Source material:

▼

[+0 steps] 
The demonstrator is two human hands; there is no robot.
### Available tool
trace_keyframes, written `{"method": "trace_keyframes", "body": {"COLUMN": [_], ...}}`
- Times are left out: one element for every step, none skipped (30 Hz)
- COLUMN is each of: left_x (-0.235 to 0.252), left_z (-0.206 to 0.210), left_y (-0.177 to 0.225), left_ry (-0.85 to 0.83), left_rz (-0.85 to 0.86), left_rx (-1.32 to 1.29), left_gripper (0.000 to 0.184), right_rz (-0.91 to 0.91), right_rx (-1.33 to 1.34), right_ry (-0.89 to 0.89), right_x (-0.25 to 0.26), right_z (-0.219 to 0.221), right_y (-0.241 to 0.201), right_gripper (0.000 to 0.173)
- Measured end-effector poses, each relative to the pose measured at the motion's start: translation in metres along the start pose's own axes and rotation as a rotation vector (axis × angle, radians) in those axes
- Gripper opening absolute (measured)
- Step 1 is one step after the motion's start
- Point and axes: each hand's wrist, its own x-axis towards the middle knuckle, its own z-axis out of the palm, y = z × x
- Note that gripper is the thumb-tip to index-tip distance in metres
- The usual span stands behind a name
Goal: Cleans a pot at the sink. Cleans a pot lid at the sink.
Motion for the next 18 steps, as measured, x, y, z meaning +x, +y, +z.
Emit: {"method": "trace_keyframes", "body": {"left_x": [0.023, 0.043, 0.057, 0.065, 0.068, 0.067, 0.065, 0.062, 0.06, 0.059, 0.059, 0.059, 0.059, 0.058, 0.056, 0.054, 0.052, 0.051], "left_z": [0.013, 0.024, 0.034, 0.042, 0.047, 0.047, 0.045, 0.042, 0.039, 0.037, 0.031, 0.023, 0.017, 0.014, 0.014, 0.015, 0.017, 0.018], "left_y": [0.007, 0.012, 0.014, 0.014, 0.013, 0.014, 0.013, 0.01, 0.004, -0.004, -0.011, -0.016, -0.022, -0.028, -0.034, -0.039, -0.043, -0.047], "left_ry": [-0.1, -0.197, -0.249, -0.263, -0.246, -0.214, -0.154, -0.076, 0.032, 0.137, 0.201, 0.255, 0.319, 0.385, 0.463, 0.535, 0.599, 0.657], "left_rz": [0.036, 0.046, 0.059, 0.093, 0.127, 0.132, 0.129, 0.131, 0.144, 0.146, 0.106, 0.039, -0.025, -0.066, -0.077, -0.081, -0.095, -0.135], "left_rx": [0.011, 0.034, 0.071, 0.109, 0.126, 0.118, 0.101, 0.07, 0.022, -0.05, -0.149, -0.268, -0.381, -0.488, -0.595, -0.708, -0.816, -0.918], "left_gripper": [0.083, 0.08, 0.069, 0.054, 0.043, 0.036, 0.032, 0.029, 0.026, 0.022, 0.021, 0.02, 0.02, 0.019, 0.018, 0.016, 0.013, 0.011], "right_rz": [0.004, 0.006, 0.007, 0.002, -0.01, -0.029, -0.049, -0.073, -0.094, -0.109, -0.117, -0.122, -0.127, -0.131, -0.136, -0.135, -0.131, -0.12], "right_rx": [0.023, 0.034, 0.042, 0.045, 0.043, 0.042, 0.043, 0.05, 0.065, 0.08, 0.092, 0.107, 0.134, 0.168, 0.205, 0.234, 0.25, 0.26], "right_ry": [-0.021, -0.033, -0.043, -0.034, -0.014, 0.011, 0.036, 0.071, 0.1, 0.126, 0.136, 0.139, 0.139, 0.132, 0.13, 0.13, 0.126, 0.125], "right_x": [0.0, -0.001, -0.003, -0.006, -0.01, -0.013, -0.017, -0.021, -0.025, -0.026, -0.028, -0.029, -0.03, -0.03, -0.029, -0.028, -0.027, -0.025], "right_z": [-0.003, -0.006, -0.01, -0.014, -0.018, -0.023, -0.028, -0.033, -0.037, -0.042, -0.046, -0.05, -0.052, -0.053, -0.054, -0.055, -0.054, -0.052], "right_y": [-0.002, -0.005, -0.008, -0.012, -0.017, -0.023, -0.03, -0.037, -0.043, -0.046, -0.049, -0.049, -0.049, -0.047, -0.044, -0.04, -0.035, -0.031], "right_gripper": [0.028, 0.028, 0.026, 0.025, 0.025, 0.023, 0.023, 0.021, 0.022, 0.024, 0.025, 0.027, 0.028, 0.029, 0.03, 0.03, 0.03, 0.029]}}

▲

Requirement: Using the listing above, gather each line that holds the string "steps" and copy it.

Exercise solution:
[+0 steps] 
Motion for the next 18 steps, as measured, x, y, z meaning +x, +y, +z.

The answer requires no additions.